- [Task instructions]
Some lines in the records below may hold the word "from"; give the number of those lines and nothing else.

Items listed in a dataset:
────────────────
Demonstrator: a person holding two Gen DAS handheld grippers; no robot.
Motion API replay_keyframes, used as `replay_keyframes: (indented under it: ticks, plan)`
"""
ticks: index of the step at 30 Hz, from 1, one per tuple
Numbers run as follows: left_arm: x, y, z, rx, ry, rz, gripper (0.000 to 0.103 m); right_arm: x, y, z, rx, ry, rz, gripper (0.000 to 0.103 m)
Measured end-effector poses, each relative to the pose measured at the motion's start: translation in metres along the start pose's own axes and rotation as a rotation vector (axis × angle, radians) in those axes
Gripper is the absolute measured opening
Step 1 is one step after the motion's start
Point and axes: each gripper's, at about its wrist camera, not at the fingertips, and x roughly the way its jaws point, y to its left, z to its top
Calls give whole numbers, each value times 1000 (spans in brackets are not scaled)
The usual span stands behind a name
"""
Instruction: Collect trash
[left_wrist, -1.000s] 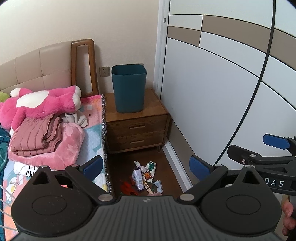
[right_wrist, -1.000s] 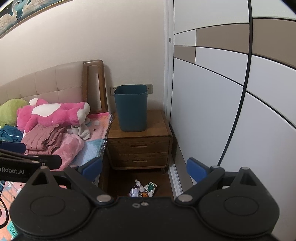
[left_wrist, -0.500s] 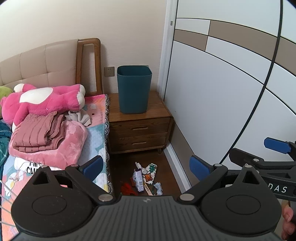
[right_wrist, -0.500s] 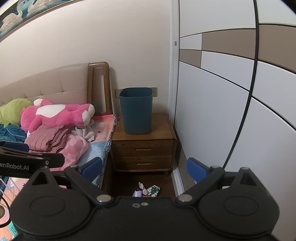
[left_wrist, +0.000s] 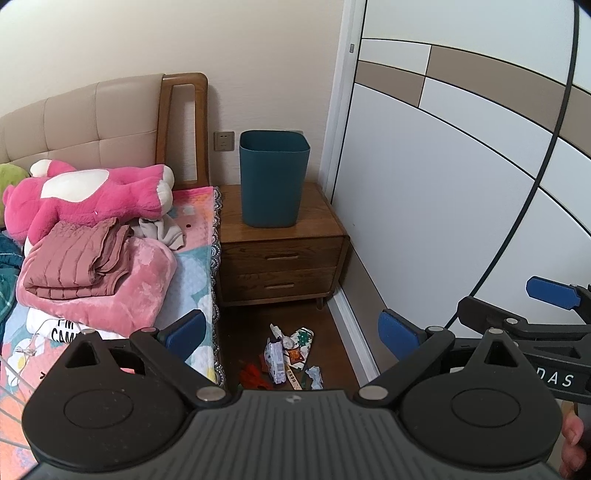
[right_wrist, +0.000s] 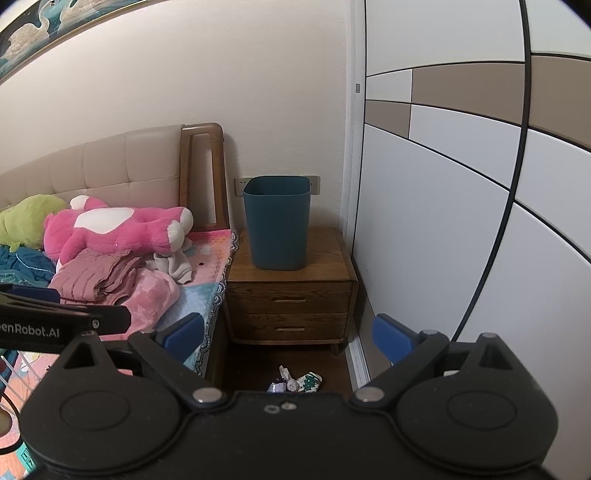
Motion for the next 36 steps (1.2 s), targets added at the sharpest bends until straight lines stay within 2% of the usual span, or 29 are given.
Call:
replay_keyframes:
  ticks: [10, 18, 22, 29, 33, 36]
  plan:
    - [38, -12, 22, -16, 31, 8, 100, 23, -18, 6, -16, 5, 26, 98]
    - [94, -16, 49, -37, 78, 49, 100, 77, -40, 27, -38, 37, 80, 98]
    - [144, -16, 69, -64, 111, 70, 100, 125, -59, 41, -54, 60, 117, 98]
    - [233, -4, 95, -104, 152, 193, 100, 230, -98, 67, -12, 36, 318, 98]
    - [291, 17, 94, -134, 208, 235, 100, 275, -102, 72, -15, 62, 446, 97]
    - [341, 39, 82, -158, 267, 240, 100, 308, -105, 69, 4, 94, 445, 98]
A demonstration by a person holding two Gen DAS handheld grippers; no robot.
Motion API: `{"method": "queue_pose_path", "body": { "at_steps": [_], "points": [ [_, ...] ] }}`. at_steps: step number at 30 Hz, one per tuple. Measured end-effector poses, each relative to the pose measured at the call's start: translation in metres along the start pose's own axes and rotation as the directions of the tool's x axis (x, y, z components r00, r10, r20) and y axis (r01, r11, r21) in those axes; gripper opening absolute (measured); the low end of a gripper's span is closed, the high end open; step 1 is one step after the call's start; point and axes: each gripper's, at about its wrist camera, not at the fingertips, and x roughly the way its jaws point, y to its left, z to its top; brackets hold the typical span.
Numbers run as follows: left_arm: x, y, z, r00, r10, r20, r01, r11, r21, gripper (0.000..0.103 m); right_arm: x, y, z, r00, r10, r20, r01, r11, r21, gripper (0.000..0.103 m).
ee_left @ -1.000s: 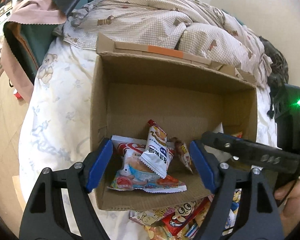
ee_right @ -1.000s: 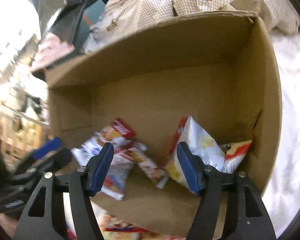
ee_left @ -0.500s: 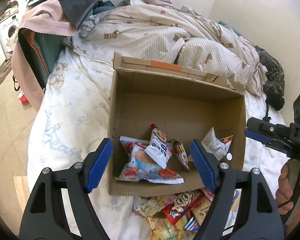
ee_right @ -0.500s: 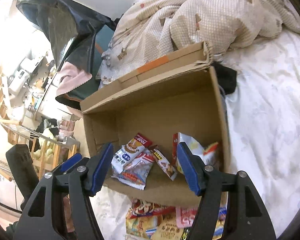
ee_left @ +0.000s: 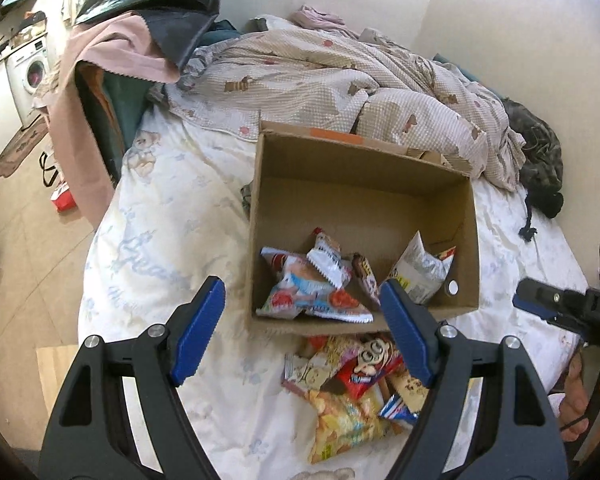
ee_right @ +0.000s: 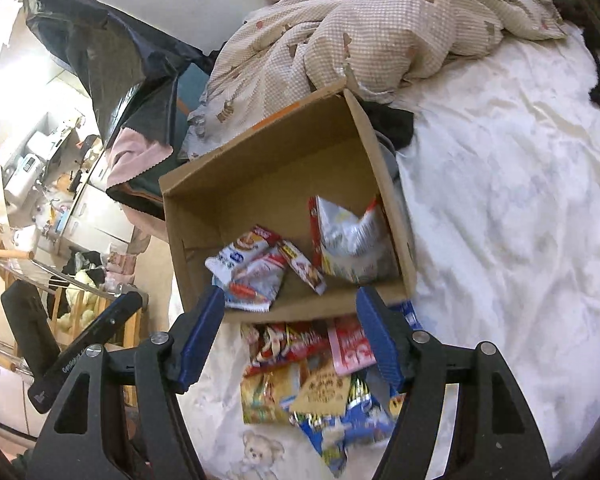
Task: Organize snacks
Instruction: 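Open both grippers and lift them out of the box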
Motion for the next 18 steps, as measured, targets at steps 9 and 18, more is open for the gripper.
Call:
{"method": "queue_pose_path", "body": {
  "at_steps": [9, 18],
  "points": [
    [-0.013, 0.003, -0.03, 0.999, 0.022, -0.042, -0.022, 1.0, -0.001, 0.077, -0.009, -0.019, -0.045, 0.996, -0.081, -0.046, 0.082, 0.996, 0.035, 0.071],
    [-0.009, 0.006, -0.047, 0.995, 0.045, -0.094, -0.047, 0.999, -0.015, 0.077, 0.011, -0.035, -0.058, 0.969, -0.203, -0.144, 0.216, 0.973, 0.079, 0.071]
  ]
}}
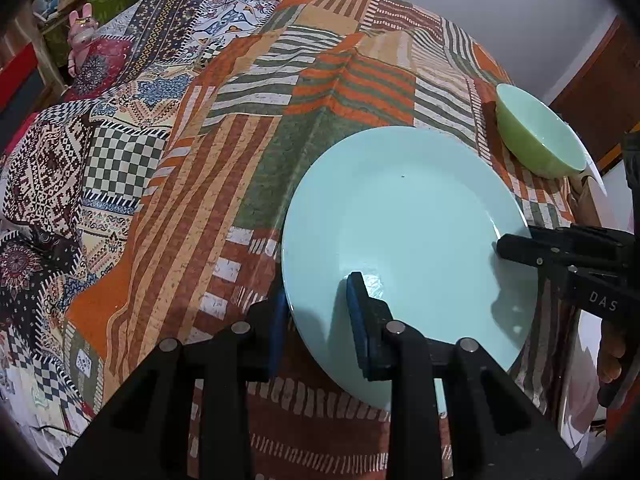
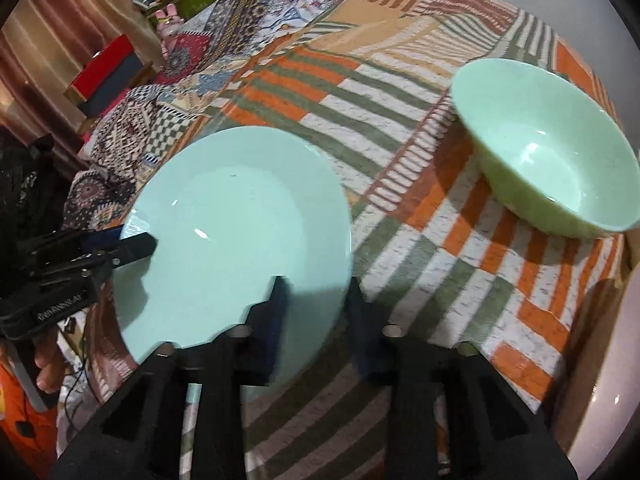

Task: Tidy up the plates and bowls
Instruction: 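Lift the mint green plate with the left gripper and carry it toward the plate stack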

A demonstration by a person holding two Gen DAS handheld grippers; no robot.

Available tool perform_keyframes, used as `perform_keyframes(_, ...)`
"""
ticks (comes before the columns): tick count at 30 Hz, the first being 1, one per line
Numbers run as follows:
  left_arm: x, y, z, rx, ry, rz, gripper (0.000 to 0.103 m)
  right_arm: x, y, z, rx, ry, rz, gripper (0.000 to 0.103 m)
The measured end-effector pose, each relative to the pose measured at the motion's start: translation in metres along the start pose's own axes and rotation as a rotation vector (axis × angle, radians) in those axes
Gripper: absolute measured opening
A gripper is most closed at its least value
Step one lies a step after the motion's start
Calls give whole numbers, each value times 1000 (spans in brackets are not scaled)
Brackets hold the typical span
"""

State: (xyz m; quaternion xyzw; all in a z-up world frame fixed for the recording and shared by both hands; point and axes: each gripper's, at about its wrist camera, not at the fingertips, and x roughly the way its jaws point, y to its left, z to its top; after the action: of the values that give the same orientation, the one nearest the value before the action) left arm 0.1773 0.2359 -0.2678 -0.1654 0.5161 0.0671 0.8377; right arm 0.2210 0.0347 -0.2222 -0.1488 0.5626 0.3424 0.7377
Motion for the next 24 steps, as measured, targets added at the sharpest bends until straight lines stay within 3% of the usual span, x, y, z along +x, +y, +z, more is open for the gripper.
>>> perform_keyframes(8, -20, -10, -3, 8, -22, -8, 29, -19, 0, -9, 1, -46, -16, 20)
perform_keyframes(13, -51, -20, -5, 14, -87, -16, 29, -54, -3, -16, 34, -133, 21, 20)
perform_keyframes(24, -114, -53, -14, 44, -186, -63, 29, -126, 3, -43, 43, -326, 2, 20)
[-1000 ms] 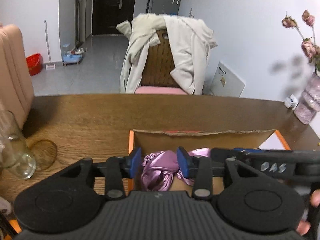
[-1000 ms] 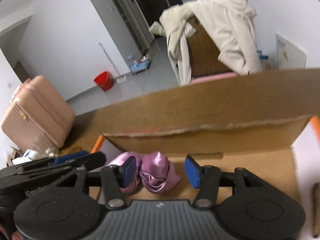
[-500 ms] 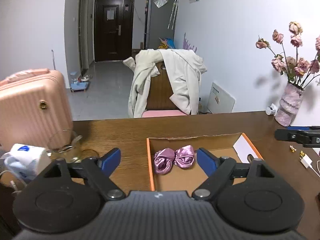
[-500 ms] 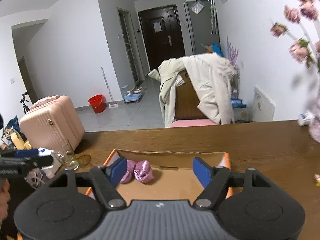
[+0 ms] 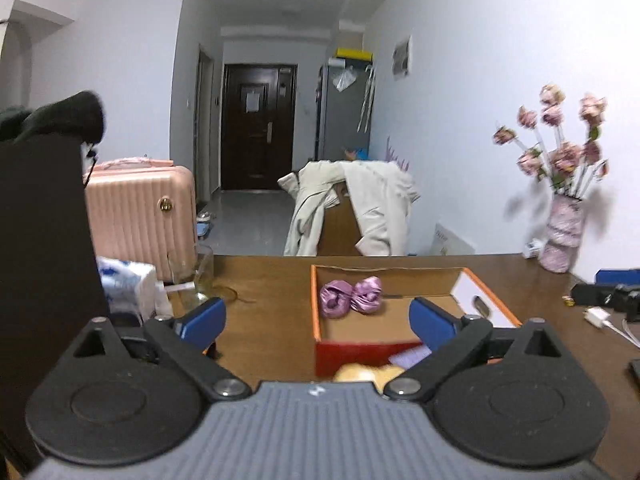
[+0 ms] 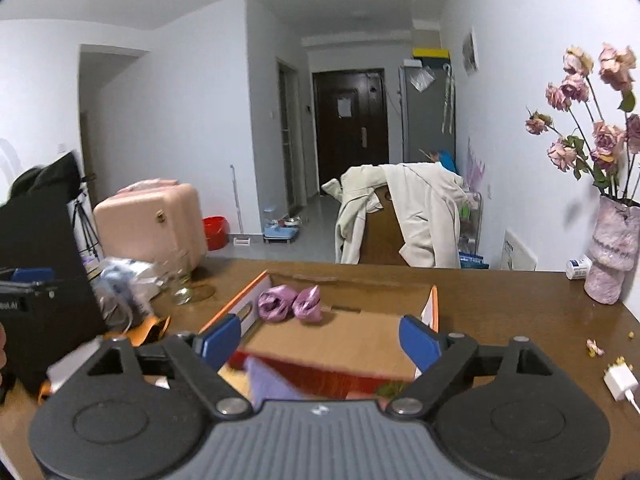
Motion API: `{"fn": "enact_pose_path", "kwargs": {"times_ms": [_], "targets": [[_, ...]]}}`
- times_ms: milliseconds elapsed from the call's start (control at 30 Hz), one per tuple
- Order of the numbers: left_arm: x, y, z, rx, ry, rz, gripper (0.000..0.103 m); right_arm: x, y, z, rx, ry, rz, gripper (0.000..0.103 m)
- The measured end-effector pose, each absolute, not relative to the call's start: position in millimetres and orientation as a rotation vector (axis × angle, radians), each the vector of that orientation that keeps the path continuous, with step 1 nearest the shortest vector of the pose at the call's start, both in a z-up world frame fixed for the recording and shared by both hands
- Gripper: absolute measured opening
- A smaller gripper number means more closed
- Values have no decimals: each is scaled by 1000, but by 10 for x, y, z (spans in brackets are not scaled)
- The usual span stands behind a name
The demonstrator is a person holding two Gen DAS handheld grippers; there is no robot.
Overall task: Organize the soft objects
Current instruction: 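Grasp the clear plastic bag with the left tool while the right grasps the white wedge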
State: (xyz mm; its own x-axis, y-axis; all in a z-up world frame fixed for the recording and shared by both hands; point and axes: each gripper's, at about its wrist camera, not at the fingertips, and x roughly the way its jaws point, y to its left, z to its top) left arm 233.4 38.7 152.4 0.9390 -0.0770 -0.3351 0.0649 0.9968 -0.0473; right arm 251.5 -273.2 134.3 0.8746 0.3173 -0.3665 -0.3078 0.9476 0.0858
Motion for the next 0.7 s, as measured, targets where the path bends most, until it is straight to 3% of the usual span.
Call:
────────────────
- [Exercise result]
2